Le parole per dirlo
"Il silenzio non è stato di quiete, ma una tensione"
"Il silenzio non è stato di quiete, ma una tensione"
(Erri De Luca)
Sono venuto tre giorni in monastero. Sono a Pra d'Mill. È notte. I monaci dormono da almeno due ore. Ho fatto un giro fuori: un silenzio denso. Una splendida luna piena in cielo. Ritorno nella mia celletta. Silenzio. Ho bisogno, almeno una volta all'anno, di ritirarmi in monastero. È un po' casa mia, da tanti anni. Arrivo e il primo giorno la mente continua a lavorare, a pensare alle tante questioni lasciate a Pinerolo. Mille volti passano nella mente. Poi, il secondo giorno, il silenzio inizia a conquistarmi, ad avvolgermi, a curare il mio animo. Il terzo giorno inizio a sentire il sapore intenso di una Presenza. Che emerge dal silenzio, dai momenti di preghiera con i monaci, dal loro canto avvolgente e leggero. Qui tutto è molto essenziale. Così, liberato dalla fretta delle troppe cose da fare e dal peso delle troppe cose da gestire ritrovo la genuinità delle cose essenziali. Come diceva Lutero, posso davvero ripetere con sorpresa e con gioia: «Sono vivo, Dio esiste; mi stupirei di essere triste». E, poggiando sulle cose essenziali, posso tornare a sognare, a fare progetti, a credere al futuro. Posso tornare a casa carico di attese. Perché il silenzio non è solo uno stato di quiete, ma è la sorgente della tensione: nel silenzio emergono domande e attese profonde.

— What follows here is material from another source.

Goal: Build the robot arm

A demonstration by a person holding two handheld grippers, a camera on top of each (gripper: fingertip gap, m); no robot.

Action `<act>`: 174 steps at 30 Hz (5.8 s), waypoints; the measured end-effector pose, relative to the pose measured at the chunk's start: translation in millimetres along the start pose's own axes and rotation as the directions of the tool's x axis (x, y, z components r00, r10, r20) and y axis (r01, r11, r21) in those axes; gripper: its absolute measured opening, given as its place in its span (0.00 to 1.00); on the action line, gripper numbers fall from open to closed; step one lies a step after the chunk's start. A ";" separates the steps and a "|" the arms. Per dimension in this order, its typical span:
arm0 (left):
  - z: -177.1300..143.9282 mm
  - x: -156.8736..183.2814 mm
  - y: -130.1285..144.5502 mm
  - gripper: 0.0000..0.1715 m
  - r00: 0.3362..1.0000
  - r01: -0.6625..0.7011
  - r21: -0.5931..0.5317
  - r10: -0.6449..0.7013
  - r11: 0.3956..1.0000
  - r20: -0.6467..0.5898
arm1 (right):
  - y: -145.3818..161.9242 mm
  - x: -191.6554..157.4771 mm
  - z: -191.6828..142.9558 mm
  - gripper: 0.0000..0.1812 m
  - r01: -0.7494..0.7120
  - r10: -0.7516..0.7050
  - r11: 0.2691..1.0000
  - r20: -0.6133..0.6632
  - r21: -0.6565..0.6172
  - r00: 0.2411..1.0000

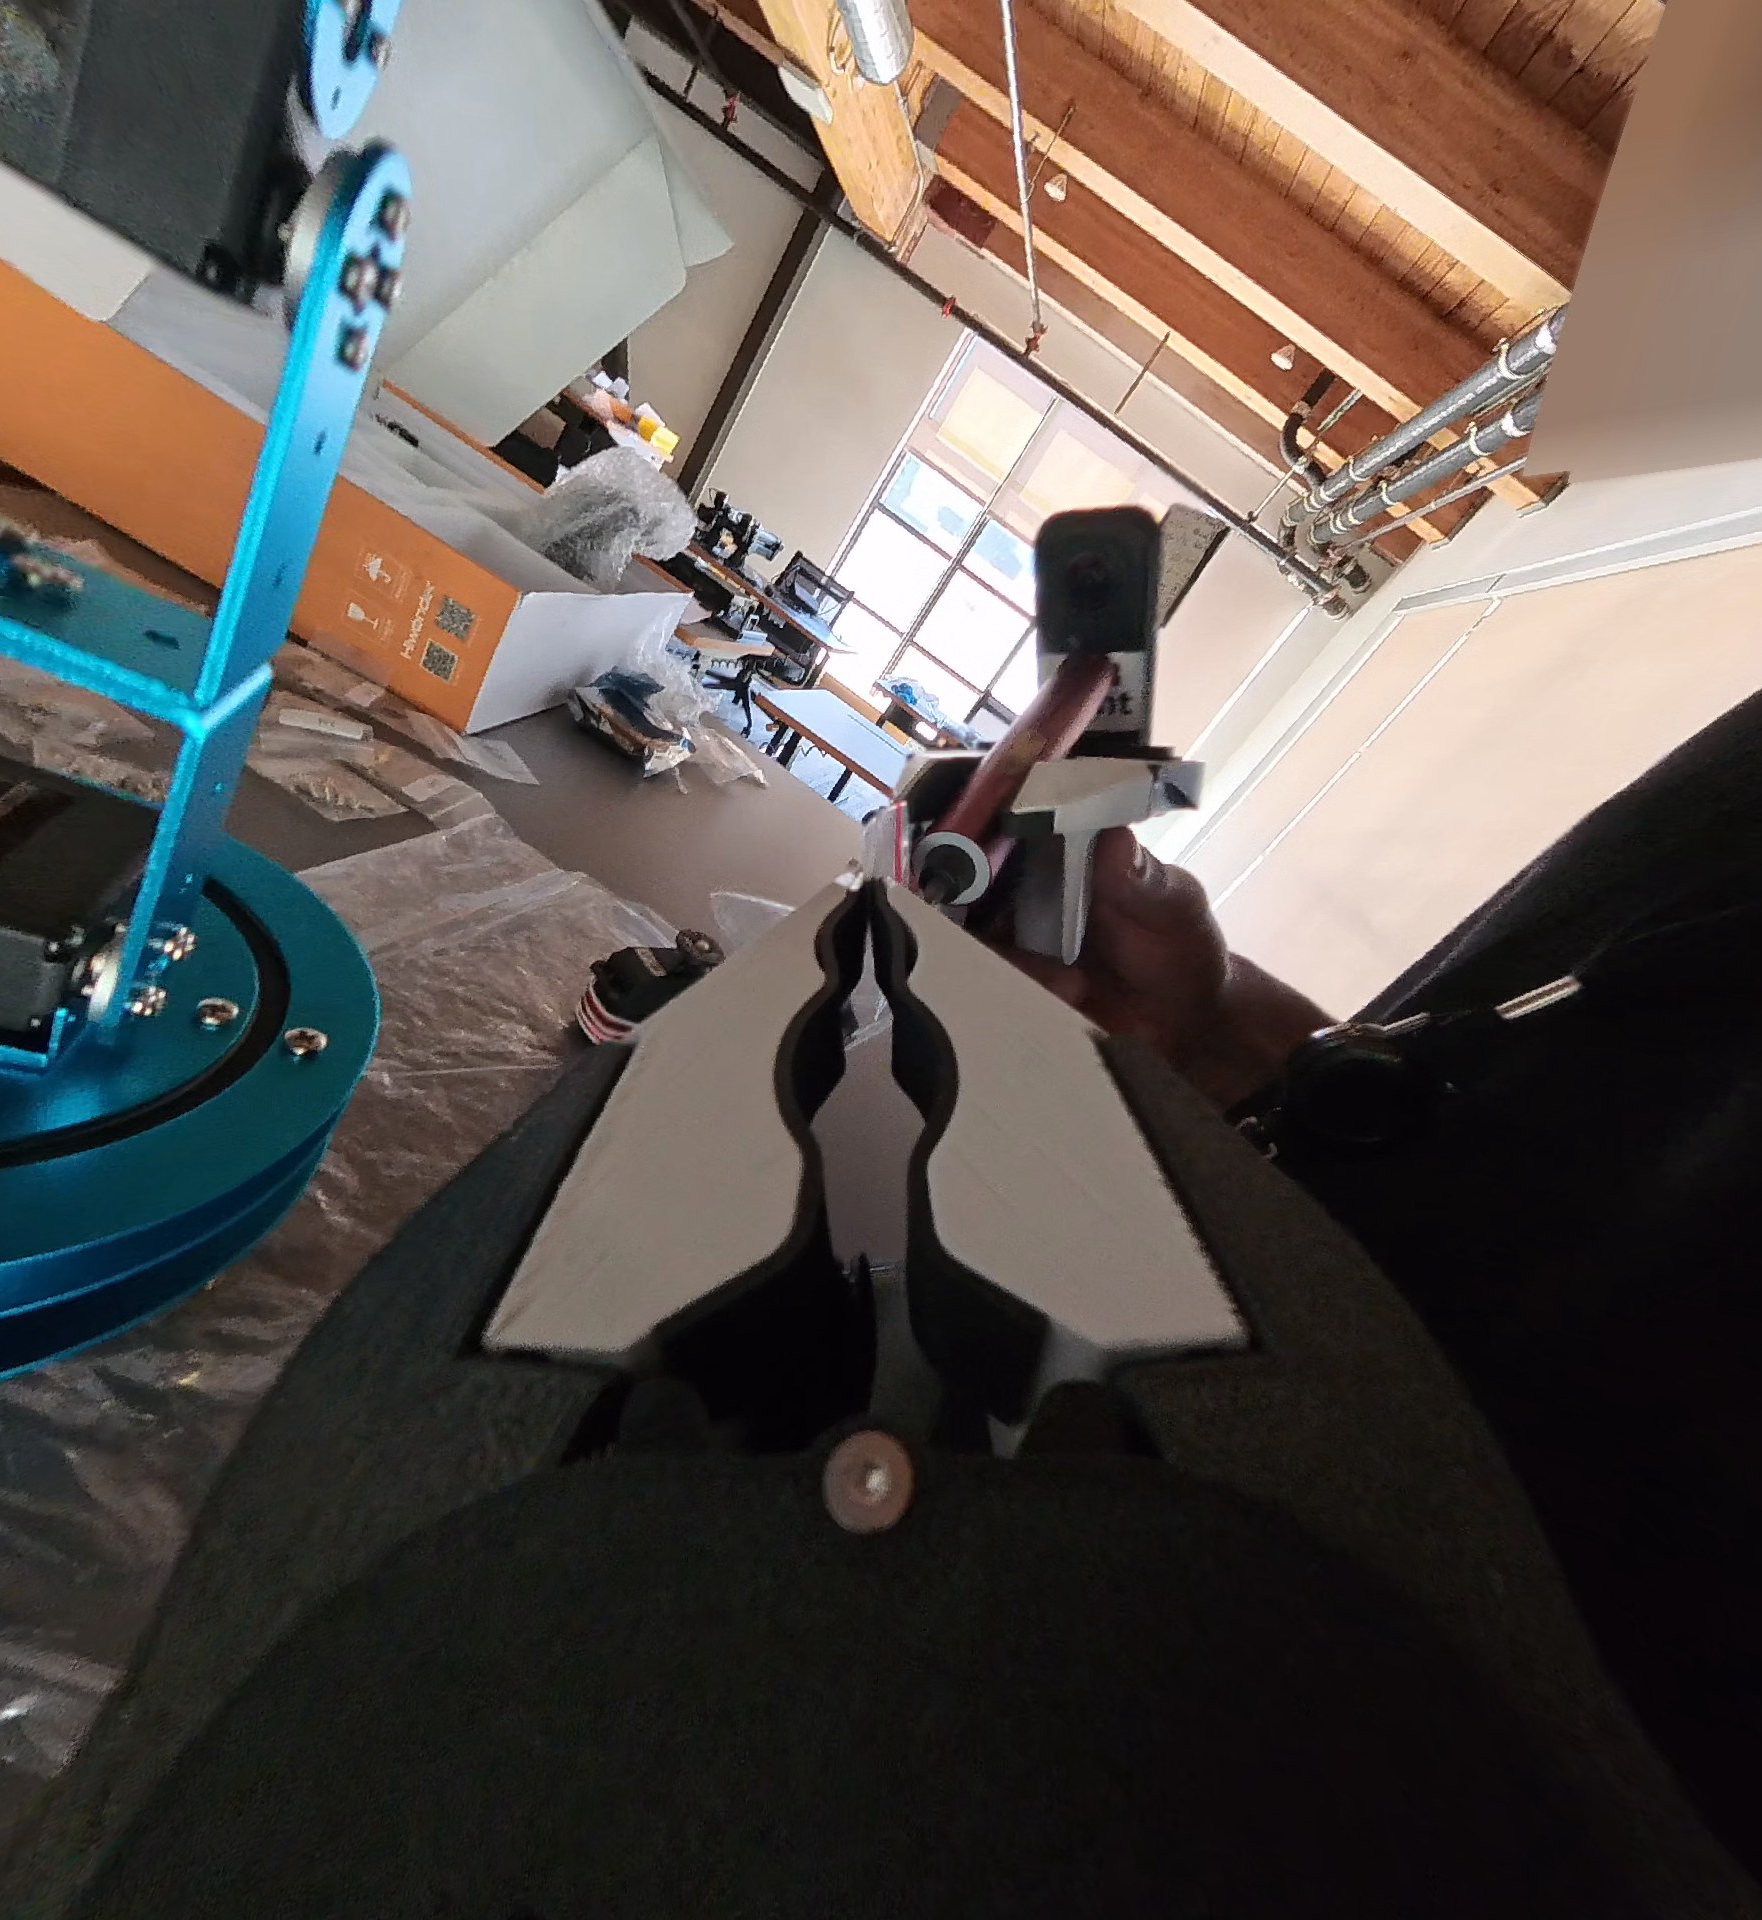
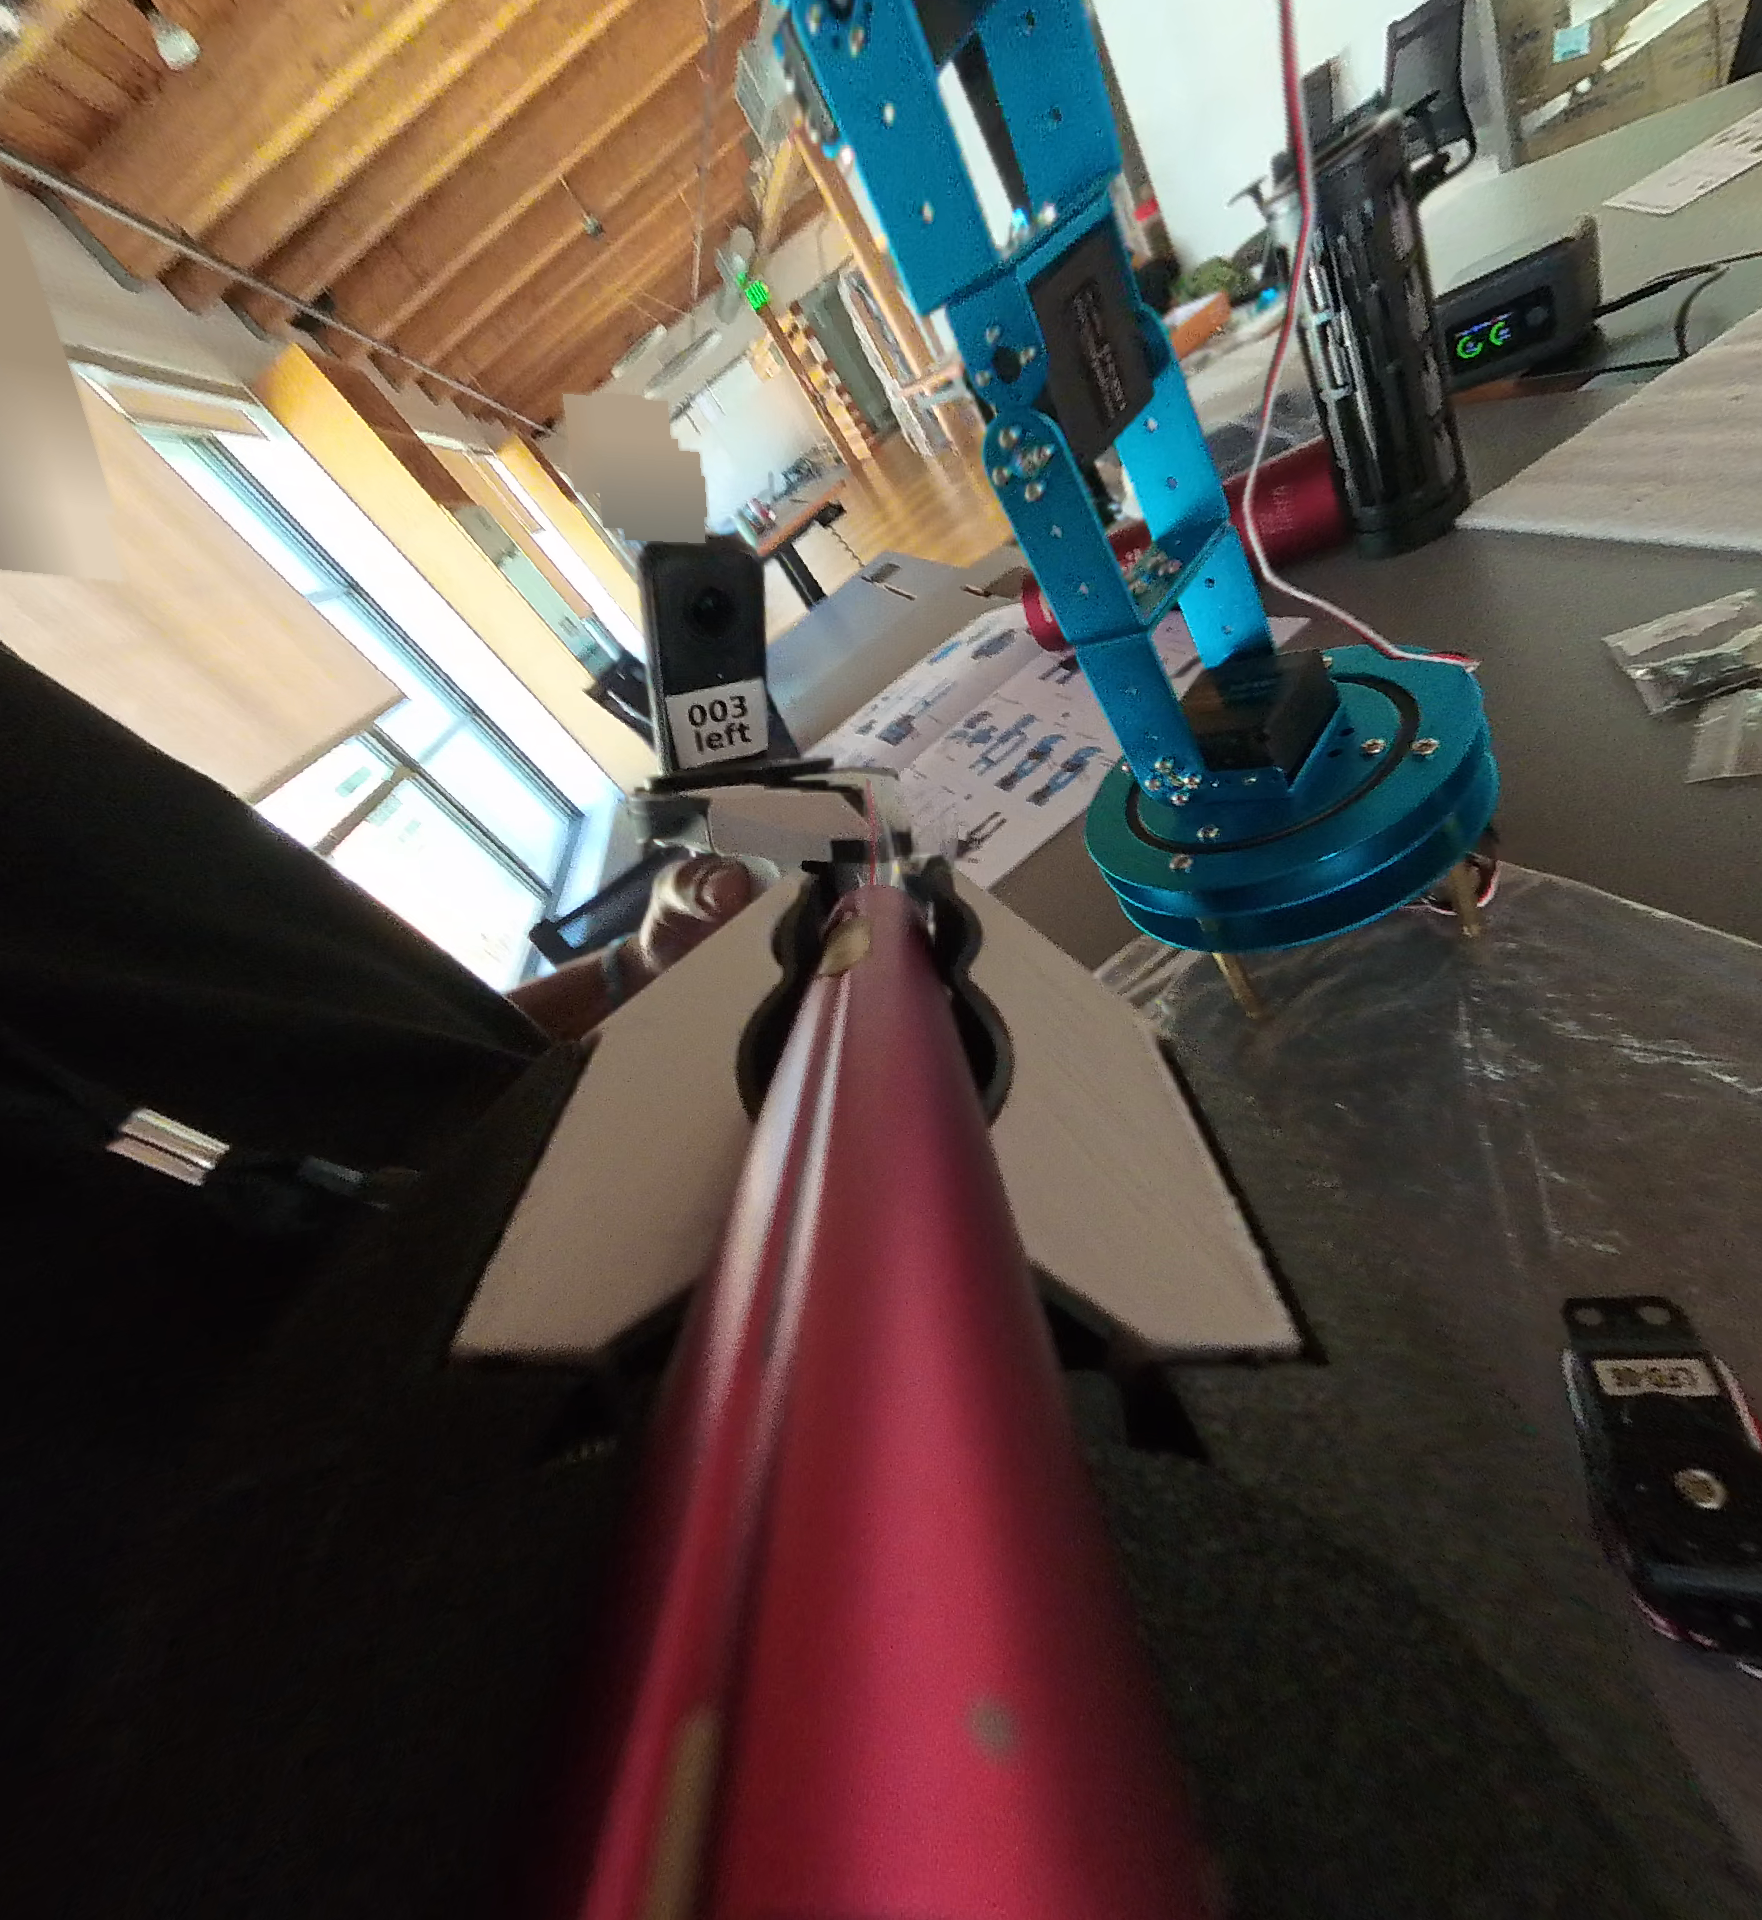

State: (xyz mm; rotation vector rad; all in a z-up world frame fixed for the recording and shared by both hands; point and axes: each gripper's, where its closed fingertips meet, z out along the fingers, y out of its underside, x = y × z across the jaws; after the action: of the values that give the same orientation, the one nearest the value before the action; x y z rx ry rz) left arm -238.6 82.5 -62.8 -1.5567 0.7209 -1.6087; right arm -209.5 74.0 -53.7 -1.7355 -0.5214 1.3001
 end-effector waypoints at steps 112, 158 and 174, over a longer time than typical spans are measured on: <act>-32.1 -80.5 123.9 0.00 0.644 0.580 -0.253 -0.246 0.774 0.725 | 101.9 74.5 29.8 0.12 -0.064 0.024 0.963 -0.153 -0.261 0.988; -15.0 -43.5 92.9 0.00 0.846 0.335 -0.236 -0.181 0.912 0.502 | 14.1 224.8 -166.2 0.12 -0.087 -0.351 0.362 -0.223 -0.928 0.909; -15.4 -45.6 98.4 0.00 0.863 0.311 -0.288 -0.143 0.905 0.485 | -43.6 134.4 -88.0 0.12 0.103 -0.100 0.972 0.024 -0.209 0.995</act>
State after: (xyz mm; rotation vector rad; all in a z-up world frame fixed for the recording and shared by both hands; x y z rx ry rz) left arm -242.0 65.1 -170.9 -2.2661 0.6013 -1.2319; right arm -72.7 163.5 -85.2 -1.8472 -0.7691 1.2208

Oggi mi ha accompagnato la lettura di un bel libro: "Elogio della sete". L'autore elogia la nostra sete e ci invita a sentire la voce della sete profonda che ci abita, cioè del nostro desiderio profondo. Dice: "Non è la sete che ci fa morire alla vita: la sete ci insegna l'arte di cercare, di imparare, di collaborare, la passione di servire. Quando rinunciamo alla sete, allora cominciamo a morire. Quando desistiamo dal desiderare, dal trovare gusto negli incontri, nelle conversazioni, negli scambi, nell'uscita da noi stessi, nei progetti, nel lavori, nella preghiera stessa. Quando diminuisce la nostra curiosità per l'altro, la nostra apertura all'inedito, e tutto ci risuona come un riscaldato déjà vu che avvertiamo come un peso inutile, incongruo e assurdo, che ci schiaccia. Si direbbe che siamo allora passati a vivere con un cartellino sulla fronte che dice: 'Non ci sono, o non voglio esserci, o non riesco ad esserci per nessuno'. Ci sentiamo in una sorta di prostrazione, che si può manifestare in gradi più o meno intensi, ma che può essere descritta come un disinvestimento nel cammino spirituale che percorriamo". Venire in monastero significa risvegliare la sete. E stare in questo silenzio e in questo intenso clima di fede ridona la voglia di vivere. E di dare fiducia alla vita. Questi monaci vivono apparentemente "di niente" e "per niente". Eppure sono sereni. Questo mi colpisce sempre, dalla prima volta che li ho incontrati. Questo mi fa toccare con mano che Dio c'è davvero. Su questa convinzione, ancora una volta rinnovata, posso affrontare il futuro con fiducia e gioiosa attesa.